Verified there are datafusion session files on disk, if we configure pipeline with low memory we get:

Not enough memory to continue external sort. Consider increasing the memory limit, or decreasing sort_spill_reservation_bytes caused by Resources exhausted: Failed to allocate additional 64.0 MB for ExternalSorterMerge[0] with 0.0 B already allocated for this reservation - 5.7 MB remain available for the total pool

though this was same behavior prev ig, but now we log warning if allocated memory is too low like:

=WARN feldera_adapterlib::utils::datafusion:  DataFusion memory pool is 64 MB; sort-heavy ad-hoc queries (ORDER BY, EXCEPT, hash joins) need at least 256 MB (4 workers x 64 MB reservation per worker). Such queries may fail at first allocation with 'Resources exhausted'. Increase 'datafusion_memory_mb' or reduce 'workers'.

pipeline sql:

CREATE TABLE seeds (
    id BIGINT NOT NULL
) WITH (
    'materialized' = 'true',
    'connectors' = '[{
        "transport": {
            "name": "datagen",
            "config": {
                "plan": [
                    {
                        "limit": 5000000,
                        "rate": 10000,
                        "fields": {
                            "id": {
                                "strategy": "increment"
                            }
                        }
                    }
                ]
            }
        }
    }]'
);

run select * from seeds order by id;.

for delta cdc:

CREATE TABLE big_cdc (
    id BIGINT NOT NULL,
    payload VARCHAR,
    "__feldera_op" VARCHAR,
    "__feldera_ts" BIGINT
) WITH (
    'connectors' = '[{
        "transport": {
            "name": "delta_table_input",
            "config": {
                "uri": "/tmp/pr6170-validation/cdc_table",
                "mode": "cdc",
                "version": 0,
                "cdc_delete_filter": "__feldera_op = ''d''",
                "cdc_order_by": "__feldera_ts",
                "max_concurrent_readers": 1
            }
        }
    }]'
);

Checklist

  • Unit tests added/updated
  • Integration tests added/updated
  • Documentation updated
  • Changelog updated

Breaking Changes?

not a breaking change

Copy link
Copy Markdown

@mythical-fred mythical-fred left a comment

Choose a reason for hiding this comment

The reason will be displayed to describe this comment to others. Learn more.

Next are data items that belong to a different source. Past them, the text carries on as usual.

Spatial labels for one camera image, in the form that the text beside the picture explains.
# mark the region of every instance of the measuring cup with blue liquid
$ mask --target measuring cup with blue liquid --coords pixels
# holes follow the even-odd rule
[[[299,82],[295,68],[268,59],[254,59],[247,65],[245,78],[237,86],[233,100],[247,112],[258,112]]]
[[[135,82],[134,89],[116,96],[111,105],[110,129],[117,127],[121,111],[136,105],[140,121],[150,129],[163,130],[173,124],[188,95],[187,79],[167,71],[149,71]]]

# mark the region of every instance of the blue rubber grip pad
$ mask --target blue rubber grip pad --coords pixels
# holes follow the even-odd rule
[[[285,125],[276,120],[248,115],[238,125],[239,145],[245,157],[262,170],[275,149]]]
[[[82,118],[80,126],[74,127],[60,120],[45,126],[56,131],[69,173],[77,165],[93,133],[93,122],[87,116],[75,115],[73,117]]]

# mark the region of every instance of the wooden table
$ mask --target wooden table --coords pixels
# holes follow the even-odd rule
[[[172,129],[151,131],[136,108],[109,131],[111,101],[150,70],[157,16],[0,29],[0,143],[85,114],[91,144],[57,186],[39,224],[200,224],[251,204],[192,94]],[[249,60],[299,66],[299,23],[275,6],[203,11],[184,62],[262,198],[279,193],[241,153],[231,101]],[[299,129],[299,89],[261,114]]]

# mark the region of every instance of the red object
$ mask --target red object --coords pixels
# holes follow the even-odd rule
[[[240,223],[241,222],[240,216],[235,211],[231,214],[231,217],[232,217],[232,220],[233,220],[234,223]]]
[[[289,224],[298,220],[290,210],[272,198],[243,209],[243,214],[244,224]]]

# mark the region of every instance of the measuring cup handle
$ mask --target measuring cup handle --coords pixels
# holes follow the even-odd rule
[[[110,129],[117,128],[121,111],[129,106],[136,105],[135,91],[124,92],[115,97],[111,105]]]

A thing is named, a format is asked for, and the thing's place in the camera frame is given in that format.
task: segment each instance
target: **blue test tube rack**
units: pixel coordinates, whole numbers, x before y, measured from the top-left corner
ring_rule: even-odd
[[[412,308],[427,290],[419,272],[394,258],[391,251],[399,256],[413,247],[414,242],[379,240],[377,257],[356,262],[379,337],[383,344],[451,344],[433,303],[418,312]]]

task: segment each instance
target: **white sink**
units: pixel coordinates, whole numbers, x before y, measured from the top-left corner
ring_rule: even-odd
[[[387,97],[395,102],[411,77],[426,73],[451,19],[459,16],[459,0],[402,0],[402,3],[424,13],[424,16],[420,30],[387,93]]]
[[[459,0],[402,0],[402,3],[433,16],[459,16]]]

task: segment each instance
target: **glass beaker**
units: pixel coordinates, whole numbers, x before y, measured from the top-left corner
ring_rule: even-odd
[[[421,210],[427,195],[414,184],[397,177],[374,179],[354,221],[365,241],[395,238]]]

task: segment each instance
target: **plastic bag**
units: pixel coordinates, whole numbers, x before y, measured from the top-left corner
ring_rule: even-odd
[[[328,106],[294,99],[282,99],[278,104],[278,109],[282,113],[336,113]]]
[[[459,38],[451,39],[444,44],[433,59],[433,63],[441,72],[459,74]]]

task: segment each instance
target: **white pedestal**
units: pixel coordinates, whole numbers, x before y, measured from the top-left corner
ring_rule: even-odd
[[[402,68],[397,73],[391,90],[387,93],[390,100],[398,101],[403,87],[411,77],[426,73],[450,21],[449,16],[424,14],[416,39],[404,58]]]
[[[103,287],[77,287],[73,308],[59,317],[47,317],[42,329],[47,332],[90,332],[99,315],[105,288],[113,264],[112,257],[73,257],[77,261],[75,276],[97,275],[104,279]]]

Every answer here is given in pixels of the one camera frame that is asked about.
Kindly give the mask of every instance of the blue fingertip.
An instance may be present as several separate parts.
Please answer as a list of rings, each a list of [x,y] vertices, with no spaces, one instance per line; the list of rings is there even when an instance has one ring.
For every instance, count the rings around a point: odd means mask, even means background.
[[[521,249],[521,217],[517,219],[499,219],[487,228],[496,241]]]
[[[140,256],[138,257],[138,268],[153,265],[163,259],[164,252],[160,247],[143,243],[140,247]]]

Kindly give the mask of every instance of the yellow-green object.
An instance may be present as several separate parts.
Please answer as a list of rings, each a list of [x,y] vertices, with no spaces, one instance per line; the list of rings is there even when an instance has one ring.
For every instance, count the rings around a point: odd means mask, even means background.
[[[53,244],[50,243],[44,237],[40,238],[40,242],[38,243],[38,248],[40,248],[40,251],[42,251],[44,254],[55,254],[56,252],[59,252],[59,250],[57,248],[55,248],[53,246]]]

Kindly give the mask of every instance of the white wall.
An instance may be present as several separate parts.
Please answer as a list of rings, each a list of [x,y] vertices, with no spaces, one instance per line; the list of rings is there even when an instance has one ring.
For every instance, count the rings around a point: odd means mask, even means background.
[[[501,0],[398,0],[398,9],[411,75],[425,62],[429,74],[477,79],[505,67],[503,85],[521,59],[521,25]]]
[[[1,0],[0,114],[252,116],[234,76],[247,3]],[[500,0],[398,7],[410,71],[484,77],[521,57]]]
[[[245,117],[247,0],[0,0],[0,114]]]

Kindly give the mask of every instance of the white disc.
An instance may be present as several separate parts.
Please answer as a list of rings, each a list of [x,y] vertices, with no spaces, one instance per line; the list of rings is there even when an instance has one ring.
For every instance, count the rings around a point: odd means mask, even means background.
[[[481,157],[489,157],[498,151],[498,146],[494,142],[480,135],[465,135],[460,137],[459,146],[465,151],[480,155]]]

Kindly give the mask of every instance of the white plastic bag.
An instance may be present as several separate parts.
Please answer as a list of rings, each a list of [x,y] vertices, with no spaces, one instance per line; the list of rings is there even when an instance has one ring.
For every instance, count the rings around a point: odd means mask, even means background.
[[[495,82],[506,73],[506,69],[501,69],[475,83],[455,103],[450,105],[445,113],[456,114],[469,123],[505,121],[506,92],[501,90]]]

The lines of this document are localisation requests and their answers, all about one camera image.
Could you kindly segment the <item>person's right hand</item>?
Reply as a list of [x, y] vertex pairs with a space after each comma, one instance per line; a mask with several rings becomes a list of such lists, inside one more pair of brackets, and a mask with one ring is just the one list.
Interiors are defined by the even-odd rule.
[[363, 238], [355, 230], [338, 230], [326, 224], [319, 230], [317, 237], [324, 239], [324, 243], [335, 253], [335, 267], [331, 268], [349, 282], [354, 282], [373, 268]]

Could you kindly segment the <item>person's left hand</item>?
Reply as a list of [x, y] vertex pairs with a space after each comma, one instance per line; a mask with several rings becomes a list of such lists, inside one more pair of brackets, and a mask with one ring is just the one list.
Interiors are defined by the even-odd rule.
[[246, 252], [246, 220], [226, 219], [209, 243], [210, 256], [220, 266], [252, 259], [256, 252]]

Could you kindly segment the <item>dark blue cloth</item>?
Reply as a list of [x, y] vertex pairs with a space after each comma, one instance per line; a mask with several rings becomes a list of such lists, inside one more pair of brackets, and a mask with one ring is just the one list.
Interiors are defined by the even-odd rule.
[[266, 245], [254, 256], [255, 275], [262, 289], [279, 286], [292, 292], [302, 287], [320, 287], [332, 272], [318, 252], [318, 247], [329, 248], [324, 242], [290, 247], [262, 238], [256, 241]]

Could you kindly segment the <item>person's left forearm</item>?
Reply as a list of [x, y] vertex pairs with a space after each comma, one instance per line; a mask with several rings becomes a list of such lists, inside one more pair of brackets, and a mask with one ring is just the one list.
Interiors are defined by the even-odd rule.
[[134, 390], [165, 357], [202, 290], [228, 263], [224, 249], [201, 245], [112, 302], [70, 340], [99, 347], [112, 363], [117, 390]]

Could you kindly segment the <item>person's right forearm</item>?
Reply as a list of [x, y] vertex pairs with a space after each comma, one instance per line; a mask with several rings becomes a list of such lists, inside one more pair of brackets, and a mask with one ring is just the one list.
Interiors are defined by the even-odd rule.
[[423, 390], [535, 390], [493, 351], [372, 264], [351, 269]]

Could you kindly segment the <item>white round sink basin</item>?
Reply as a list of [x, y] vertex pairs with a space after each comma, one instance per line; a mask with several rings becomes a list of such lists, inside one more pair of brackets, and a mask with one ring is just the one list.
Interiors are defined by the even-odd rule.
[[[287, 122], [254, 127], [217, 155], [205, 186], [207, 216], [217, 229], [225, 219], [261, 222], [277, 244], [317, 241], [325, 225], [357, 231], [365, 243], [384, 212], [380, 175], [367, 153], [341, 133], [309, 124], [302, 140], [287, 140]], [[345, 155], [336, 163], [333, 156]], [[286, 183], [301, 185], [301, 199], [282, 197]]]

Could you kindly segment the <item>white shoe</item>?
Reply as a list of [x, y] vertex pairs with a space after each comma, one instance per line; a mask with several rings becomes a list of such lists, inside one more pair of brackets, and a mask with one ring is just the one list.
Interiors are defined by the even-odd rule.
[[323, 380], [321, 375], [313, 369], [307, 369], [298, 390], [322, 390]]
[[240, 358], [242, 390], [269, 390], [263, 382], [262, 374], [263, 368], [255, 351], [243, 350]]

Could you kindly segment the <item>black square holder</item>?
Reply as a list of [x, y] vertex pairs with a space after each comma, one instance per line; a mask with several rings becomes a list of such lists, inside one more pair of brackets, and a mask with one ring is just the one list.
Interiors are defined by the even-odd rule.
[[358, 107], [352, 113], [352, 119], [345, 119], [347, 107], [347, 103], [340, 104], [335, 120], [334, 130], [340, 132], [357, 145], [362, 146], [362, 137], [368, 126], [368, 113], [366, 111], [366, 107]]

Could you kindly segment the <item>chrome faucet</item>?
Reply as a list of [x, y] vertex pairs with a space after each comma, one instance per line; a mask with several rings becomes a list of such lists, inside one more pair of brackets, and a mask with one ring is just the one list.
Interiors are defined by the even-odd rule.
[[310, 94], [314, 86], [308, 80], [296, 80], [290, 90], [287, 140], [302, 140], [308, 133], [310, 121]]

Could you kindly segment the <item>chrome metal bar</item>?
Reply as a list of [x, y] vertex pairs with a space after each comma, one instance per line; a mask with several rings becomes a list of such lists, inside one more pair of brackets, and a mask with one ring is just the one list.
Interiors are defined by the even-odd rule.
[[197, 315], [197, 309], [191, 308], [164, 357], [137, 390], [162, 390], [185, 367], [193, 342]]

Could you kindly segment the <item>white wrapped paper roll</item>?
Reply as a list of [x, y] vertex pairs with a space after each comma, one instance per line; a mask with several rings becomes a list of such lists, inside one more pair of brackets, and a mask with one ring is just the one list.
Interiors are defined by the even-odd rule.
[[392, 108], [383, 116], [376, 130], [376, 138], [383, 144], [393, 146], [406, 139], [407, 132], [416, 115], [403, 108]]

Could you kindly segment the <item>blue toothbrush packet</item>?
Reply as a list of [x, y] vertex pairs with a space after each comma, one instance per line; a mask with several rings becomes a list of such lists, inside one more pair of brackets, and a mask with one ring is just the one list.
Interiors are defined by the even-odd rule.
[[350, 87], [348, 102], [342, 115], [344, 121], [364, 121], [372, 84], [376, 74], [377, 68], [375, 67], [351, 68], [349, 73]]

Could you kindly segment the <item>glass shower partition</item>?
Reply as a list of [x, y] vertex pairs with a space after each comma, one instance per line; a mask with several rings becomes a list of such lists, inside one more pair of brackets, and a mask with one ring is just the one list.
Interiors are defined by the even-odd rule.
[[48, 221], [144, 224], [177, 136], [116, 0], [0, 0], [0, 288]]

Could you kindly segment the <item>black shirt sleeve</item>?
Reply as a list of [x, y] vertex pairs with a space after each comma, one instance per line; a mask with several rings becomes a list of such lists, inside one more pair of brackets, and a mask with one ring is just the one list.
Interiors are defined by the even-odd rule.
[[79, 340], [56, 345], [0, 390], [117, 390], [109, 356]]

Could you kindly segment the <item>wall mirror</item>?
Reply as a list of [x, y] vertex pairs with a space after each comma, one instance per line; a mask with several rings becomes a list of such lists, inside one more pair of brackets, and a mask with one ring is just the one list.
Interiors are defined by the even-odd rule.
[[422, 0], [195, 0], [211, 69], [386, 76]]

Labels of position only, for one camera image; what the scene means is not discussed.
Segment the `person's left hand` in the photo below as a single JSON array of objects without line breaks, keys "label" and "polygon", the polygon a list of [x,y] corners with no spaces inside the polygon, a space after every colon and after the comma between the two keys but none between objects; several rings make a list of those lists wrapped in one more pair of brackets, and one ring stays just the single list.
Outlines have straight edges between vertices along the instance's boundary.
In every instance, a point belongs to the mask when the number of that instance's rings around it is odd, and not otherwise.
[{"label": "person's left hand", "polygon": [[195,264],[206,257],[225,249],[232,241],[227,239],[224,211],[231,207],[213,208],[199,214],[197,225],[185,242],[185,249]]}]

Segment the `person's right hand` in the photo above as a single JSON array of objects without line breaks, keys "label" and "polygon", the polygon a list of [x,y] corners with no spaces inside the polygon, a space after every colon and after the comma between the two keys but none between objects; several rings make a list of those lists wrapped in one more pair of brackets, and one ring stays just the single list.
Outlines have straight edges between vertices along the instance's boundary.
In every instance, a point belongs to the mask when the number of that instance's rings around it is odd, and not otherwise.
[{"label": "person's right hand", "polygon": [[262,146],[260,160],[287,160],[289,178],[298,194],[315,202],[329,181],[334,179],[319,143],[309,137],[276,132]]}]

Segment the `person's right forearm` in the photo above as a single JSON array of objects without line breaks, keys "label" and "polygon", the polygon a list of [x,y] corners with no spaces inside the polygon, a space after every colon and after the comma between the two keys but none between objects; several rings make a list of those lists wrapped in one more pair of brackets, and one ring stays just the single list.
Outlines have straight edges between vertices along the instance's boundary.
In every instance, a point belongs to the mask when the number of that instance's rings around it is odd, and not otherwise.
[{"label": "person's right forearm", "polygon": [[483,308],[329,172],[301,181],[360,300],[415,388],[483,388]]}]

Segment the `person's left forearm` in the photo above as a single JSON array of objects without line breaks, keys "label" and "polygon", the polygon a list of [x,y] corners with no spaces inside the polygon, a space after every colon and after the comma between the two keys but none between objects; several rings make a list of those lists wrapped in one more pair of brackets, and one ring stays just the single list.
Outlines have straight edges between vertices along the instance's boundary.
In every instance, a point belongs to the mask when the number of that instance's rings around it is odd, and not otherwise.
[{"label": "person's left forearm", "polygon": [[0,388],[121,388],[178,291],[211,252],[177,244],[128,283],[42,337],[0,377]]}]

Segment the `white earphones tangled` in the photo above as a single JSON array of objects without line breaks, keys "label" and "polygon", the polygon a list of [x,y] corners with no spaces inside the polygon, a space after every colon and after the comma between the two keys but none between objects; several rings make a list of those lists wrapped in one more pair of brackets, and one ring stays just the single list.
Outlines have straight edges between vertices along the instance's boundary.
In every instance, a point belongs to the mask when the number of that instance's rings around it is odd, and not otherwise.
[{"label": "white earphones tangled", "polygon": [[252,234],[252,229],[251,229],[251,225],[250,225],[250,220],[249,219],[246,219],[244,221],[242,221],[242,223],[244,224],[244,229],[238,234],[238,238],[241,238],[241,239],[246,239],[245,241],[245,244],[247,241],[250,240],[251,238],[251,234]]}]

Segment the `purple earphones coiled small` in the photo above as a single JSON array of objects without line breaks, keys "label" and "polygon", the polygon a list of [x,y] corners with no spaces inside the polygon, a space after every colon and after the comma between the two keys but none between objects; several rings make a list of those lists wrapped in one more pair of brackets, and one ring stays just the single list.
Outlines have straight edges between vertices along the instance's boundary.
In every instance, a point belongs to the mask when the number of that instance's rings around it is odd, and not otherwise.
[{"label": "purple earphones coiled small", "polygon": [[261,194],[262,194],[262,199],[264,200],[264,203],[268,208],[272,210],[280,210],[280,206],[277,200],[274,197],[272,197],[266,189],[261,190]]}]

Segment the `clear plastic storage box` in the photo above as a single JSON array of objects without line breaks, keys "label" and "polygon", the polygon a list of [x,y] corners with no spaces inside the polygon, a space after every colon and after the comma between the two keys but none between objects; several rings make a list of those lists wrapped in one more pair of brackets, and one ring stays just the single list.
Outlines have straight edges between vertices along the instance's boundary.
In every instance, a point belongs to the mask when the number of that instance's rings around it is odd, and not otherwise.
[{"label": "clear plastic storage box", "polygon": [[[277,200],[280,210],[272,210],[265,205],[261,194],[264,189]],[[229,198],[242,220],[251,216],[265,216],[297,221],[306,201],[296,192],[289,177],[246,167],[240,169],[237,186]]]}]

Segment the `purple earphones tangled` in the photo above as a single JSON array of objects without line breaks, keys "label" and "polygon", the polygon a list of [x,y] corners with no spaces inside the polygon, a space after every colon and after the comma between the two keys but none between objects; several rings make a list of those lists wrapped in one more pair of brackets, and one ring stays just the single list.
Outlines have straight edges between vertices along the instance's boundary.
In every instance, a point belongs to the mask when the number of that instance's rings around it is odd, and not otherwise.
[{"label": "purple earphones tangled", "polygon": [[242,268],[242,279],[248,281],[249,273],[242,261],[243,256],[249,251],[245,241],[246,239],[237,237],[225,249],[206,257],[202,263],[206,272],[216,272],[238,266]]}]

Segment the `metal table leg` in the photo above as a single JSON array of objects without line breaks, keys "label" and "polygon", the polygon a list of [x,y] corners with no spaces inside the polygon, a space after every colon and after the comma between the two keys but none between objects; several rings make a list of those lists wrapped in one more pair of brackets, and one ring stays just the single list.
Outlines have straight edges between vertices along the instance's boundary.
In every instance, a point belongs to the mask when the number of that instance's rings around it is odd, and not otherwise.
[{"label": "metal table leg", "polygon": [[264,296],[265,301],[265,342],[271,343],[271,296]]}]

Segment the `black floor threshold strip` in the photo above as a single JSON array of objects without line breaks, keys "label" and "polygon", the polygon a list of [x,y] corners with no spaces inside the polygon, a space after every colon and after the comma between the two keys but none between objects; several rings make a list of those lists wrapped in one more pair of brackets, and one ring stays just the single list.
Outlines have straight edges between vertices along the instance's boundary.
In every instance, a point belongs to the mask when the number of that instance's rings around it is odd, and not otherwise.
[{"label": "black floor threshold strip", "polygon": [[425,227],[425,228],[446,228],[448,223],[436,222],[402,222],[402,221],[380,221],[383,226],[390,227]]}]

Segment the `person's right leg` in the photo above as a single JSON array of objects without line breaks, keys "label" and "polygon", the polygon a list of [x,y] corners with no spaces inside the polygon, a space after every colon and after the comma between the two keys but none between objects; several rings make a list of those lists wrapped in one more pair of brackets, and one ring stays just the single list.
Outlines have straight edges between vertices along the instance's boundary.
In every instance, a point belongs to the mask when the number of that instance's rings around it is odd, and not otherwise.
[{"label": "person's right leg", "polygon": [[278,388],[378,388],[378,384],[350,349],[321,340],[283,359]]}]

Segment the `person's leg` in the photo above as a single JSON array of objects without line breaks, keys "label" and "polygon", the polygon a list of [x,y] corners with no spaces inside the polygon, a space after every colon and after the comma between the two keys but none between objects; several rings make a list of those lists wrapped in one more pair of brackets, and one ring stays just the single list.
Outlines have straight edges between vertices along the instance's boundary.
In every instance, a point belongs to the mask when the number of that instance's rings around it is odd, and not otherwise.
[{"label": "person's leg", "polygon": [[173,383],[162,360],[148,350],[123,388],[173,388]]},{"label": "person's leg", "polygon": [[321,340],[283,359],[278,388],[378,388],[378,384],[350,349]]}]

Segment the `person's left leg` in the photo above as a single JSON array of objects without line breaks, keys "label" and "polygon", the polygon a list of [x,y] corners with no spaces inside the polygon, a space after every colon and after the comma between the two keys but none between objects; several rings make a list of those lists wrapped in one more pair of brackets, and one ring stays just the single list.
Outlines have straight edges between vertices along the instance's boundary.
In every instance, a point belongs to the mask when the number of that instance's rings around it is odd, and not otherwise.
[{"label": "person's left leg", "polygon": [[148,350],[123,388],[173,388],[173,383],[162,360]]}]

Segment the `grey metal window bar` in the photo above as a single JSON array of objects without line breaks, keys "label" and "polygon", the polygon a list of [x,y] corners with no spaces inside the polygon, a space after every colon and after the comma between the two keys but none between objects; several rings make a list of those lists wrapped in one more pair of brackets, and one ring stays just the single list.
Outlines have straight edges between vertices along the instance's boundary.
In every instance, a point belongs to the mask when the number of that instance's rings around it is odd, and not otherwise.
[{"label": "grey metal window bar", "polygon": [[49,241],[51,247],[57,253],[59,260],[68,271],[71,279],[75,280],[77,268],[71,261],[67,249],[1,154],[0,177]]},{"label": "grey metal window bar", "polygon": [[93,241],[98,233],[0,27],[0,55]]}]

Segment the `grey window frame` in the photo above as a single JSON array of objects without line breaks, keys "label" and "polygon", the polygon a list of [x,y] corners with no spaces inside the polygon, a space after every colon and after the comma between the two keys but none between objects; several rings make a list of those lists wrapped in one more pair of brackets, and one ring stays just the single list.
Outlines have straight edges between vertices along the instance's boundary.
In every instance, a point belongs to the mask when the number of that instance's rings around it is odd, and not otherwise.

Two hard blocks (manual test plan + missing tests for the actual behavior change) and a couple of design points worth a look. Findings inline.

On the PR description: ### Describe Manual Test Plan literally says TODO: verify if we're actually spilling to disk. The whole point of this PR is to make Delta/Iceberg connectors spill so they stop OOMing on #6153 — please actually verify spilling happens (e.g. run a Delta CDC scan with a tight memory_mb_max against data large enough to force a spill, point at a storage path, observe files appearing under <storage>/delta-tmp-*/) and document those steps. Without that, neither you nor a reviewer can claim this fixes the bug.

Comment thread crates/adapterlib/src/utils/datafusion.rs Outdated
Comment thread crates/adapterlib/src/utils/datafusion.rs Outdated
Comment thread crates/adapterlib/src/utils/datafusion.rs Outdated
Comment thread crates/adapterlib/src/utils/datafusion.rs
Comment thread crates/adapters/src/integrated/delta_table/input.rs Outdated
Copy link
Copy Markdown

@mythical-fred mythical-fred left a comment

Choose a reason for hiding this comment

The reason will be displayed to describe this comment to others. Learn more.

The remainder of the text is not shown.